In its judgment dated 14 May 2020, the European Court of Justice (hereinafter “ECJ”) found the Luxembourg fiscal unity regime to be contrary to the freedom of establishment and the freedom to provide services. The Higher Administrative Court (Cour administrative) initially submitted three preliminary questions to the ECJ, each regarding a different aspect of the regime (see our newsletter of December 2018 for more details).
The prohibition of horizontal fiscal unities is contrary to EU law
First of all, at the time of the preliminary reference, Luxembourg law only permitted the formation of a fiscal unity between a resident parent company (or permanent establishment of a non-resident parent) and its resident subsidiaries (so-called “vertical fiscal unity”). Luxembourg law did not permit the formation of a horizontal fiscal unity regime between resident subsidiaries having a common non-resident parent. The ECJ held that this difference in treatment between resident parent companies and non-resident parent companies constituted an unjustified restriction of the freedom of establishment and the freedom to provide services.
As of 2015 and following the ECJ’s judgment in SCA Group Holding BV and Others (C-39/13), the Luxembourg fiscal unity regime was amended to allow the formation of horizontal fiscal unities for resident subsidiaries of a same non-resident parent company.

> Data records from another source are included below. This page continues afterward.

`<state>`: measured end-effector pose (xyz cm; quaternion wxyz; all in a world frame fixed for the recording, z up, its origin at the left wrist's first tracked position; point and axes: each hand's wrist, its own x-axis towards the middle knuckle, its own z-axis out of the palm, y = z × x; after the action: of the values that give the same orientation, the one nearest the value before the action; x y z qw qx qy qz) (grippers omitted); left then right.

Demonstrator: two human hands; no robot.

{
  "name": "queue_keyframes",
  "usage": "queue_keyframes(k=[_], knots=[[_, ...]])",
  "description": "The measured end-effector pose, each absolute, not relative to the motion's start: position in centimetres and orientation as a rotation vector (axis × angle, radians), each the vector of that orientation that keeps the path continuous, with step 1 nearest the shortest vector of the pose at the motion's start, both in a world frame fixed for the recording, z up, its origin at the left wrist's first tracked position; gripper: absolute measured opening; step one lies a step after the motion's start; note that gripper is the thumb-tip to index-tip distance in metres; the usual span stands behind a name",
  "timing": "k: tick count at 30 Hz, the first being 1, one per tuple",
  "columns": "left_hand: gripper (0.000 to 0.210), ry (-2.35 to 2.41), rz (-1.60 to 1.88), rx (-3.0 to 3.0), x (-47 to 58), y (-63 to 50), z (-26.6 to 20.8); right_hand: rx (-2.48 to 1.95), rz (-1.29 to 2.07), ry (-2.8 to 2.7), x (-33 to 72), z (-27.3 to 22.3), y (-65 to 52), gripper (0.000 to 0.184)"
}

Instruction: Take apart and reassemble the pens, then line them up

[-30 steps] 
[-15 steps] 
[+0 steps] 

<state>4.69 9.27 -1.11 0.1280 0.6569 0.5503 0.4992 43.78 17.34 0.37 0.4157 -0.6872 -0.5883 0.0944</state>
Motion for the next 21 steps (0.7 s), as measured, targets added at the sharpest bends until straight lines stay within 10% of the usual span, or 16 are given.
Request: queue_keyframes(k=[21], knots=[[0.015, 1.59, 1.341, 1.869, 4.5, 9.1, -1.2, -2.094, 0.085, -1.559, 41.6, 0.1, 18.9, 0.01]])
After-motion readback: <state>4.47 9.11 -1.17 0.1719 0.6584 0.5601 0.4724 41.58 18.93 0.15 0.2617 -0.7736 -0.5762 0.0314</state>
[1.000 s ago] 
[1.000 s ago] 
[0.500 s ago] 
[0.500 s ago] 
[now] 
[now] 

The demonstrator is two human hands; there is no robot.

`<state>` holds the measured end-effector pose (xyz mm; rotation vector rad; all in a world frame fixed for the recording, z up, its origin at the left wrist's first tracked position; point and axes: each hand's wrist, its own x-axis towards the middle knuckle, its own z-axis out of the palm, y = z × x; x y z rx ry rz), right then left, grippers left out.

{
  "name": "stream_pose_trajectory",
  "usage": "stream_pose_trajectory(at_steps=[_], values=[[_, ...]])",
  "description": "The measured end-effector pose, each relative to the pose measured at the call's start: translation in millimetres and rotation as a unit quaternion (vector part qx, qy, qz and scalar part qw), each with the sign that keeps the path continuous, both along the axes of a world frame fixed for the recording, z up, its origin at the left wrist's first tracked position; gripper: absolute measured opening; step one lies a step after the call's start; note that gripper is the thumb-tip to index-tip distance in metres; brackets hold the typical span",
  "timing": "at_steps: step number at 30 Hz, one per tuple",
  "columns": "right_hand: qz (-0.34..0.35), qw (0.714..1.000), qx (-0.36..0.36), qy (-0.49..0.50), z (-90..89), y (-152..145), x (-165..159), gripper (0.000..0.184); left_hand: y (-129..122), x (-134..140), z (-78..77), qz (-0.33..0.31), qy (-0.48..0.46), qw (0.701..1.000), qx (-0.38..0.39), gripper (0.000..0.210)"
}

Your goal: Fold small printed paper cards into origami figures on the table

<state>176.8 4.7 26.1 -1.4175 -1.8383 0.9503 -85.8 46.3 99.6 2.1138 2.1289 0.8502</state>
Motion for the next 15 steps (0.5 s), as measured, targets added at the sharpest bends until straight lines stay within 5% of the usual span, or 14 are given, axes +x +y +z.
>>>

The obligation to dissolve an existing vertical fiscal unity in order to enter into a horizontal one is contrary to EU law
Also at issue in the case was that the current Luxembourg law provides that the transformation of a vertical fiscal unity into a horizontal fiscal unity (i.e. the addition of resident subsidiaries with a common non-resident parent) results in the dissolution of the vertical unity. If this occurs prior to the 5 year minimum period prescribed by the law, this will result in the retrospective taxation on an individual basis of the companies participating in the dissolved fiscal unity.
The ECJ held that this mechanism was contrary to EU law since a resident parent company may add a subsidiary to an existing fiscal unity regime without dissolving the existing fiscal unity whereas a non-resident parent company may only create a horizontal fiscal unity between its subsidiary companies by first dissolving an existing vertical fiscal unity which may trigger retrospective taxation for the participating subsidiaries.
To sum up, Luxembourg law may not require the dissolution of an existing vertical fiscal unity in order to enter into a horizontal fiscal unity.
No retrospective application of the horizontal fiscal unity regime
Finally, the ECJ confirmed the validity of the Luxembourg law which required a request for a fiscal unity to be filed before the end of fiscal year concerned. Such a limit did not, according to the ECJ, amount to a restriction that is contrary to EU law. In other words, taxpayers may not request the retrospective application of the horizontal fiscal unity regime.